» **Task brief**:
The line containing "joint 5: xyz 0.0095" marks the end; copy exactly all lines from the start of the material up to and including it.

» **Exercise input**:

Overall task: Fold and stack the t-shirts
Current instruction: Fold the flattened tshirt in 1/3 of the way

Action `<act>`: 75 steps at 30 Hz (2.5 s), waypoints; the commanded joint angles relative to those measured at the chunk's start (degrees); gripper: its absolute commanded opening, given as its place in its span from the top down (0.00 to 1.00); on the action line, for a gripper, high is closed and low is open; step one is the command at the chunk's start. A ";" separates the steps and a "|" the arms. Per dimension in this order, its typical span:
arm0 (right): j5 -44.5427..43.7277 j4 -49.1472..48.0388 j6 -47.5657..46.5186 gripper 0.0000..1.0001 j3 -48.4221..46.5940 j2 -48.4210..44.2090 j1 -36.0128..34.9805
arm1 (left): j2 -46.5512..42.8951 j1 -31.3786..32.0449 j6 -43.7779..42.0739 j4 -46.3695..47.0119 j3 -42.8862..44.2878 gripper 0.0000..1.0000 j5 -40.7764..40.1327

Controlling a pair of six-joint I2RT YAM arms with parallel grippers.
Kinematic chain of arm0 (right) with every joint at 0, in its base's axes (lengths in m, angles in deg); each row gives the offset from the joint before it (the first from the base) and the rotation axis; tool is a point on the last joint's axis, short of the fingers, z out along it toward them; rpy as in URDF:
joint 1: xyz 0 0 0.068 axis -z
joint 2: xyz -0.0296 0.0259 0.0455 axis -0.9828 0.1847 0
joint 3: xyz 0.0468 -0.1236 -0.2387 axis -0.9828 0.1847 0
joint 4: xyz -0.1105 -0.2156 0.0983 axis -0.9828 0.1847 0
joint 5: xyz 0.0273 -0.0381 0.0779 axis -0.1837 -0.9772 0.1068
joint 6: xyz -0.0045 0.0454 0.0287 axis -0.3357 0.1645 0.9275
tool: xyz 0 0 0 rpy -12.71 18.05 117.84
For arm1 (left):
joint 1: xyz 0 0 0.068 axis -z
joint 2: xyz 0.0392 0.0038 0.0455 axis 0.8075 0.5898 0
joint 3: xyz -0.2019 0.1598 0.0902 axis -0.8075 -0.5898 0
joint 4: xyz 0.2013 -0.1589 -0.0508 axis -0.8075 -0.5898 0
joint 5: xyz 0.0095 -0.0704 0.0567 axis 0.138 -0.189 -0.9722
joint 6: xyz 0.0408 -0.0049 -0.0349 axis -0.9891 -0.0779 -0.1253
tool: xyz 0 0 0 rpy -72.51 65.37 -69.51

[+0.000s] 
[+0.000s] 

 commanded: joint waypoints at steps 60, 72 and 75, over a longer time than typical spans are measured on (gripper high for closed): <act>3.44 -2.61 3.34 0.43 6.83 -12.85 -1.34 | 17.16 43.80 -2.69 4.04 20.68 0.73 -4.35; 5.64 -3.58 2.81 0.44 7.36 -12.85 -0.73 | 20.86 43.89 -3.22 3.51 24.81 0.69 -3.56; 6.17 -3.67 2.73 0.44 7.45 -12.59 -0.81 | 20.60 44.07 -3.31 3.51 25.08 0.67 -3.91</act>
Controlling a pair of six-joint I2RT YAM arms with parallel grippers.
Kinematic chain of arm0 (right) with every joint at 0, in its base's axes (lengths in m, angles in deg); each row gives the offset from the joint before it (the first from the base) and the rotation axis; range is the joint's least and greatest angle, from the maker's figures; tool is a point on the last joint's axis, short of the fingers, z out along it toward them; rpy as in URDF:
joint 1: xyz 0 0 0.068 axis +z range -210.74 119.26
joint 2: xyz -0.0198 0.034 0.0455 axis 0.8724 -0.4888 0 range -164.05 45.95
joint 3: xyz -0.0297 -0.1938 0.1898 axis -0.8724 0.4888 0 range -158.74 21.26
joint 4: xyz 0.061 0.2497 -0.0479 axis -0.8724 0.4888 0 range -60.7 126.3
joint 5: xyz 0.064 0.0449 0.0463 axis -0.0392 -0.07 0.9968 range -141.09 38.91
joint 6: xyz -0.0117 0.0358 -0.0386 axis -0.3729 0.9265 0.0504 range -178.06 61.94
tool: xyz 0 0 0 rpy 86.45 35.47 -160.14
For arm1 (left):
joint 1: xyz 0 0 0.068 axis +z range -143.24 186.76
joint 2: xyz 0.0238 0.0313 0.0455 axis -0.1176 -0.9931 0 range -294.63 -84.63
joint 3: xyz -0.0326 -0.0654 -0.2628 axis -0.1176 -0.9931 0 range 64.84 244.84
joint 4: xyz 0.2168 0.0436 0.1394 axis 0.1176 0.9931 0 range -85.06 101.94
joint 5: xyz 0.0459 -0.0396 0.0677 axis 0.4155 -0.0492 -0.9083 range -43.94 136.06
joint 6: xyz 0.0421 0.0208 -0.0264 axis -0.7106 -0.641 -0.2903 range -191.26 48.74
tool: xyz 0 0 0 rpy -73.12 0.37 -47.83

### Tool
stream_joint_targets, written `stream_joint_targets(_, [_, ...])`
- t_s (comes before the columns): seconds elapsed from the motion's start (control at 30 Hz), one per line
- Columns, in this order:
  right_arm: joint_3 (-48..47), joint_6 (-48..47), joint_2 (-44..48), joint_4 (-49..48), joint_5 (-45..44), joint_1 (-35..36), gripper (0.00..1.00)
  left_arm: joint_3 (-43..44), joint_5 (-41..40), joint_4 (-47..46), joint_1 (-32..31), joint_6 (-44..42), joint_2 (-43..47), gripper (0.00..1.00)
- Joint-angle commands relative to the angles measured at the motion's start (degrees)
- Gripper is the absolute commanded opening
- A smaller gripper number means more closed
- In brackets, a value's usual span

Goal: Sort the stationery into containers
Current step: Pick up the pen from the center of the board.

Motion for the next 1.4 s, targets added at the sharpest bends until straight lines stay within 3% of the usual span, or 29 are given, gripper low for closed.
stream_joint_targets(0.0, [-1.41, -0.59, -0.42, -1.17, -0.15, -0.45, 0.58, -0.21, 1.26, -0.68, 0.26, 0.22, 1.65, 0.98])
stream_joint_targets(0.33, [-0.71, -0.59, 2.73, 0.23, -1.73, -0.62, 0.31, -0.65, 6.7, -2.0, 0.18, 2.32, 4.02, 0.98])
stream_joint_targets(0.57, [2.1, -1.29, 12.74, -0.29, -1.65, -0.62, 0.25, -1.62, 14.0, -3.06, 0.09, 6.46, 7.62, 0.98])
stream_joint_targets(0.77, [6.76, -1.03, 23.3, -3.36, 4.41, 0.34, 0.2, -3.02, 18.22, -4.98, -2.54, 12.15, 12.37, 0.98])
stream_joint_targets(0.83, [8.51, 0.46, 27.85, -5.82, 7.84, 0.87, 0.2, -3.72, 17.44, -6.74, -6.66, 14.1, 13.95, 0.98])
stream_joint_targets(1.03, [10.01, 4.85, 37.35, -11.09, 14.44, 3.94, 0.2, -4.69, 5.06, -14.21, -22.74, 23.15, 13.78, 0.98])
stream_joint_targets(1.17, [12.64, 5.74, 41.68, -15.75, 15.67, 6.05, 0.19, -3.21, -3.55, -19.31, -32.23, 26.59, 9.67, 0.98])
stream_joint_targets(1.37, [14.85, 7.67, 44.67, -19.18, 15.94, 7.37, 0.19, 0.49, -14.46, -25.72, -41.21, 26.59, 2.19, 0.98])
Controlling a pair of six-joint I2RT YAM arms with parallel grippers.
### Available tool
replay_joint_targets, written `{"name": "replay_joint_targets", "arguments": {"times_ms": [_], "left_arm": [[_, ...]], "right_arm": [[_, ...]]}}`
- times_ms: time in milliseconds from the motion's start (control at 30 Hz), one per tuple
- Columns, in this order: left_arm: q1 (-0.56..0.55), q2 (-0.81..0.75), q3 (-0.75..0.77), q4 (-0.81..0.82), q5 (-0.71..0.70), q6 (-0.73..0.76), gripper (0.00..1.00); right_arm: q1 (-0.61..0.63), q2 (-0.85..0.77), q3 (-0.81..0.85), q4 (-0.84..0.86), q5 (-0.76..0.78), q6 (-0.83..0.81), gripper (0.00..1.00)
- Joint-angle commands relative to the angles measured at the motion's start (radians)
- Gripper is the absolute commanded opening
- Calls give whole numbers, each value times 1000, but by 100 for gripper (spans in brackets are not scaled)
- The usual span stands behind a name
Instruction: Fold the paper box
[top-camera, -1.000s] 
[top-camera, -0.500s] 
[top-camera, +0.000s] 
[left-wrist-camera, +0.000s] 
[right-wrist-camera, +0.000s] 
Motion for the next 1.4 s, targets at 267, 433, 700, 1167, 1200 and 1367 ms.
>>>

» **Your response**:
Overall task: Fold and stack the t-shirts
Current instruction: Fold the flattened tshirt in 1/3 of the way

Action `<act>`: 75 steps at 30 Hz (2.5 s), waypoints; the commanded joint angles relative to those measured at the chunk's start (degrees); gripper: its absolute commanded opening, given as its place in its span from the top down (0.00 to 1.00); on the action line, for a gripper, high is closed and low is open; step one is the command at the chunk's start. A ";" separates the steps and a "|" the arms. Per dimension in this order, its typical span:
arm0 (right): j5 -44.5427..43.7277 j4 -49.1472..48.0388 j6 -47.5657..46.5186 gripper 0.0000..1.0001 j3 -48.4221..46.5940 j2 -48.4210..44.2090 j1 -36.0128..34.9805
arm1 (left): j2 -46.5512..42.8951 j1 -31.3786..32.0449 j6 -43.7779..42.0739 j4 -46.3695..47.0119 j3 -42.8862..44.2878 gripper 0.0000..1.0000 j5 -40.7764..40.1327

Controlling a pair of six-joint I2RT YAM arms with parallel grippers.
Kinematic chain of arm0 (right) with every joint at 0, in its base's axes (lengths in m, angles in deg); each row gives the offset from the joint before it (the first from the base) and the rotation axis; tool is a point on the last joint's axis, short of the fingers, z out along it toward them; rpy as in URDF:
joint 1: xyz 0 0 0.068 axis -z
joint 2: xyz -0.0296 0.0259 0.0455 axis -0.9828 0.1847 0
joint 3: xyz 0.0468 -0.1236 -0.2387 axis -0.9828 0.1847 0
joint 4: xyz -0.1105 -0.2156 0.0983 axis -0.9828 0.1847 0
joint 5: xyz 0.0273 -0.0381 0.0779 axis -0.1837 -0.9772 0.1068
joint 6: xyz -0.0045 0.0454 0.0287 axis -0.3357 0.1645 0.9275
tool: xyz 0 0 0 rpy -12.71 18.05 117.84
For arm1 (left):
joint 1: xyz 0 0 0.068 axis -z
joint 2: xyz 0.0392 0.0038 0.0455 axis 0.8075 0.5898 0
joint 3: xyz -0.2019 0.1598 0.0902 axis -0.8075 -0.5898 0
joint 4: xyz 0.2013 -0.1589 -0.0508 axis -0.8075 -0.5898 0
joint 5: xyz 0.0095 -0.0704 0.0567 axis 0.138 -0.189 -0.9722

No further answer is needed.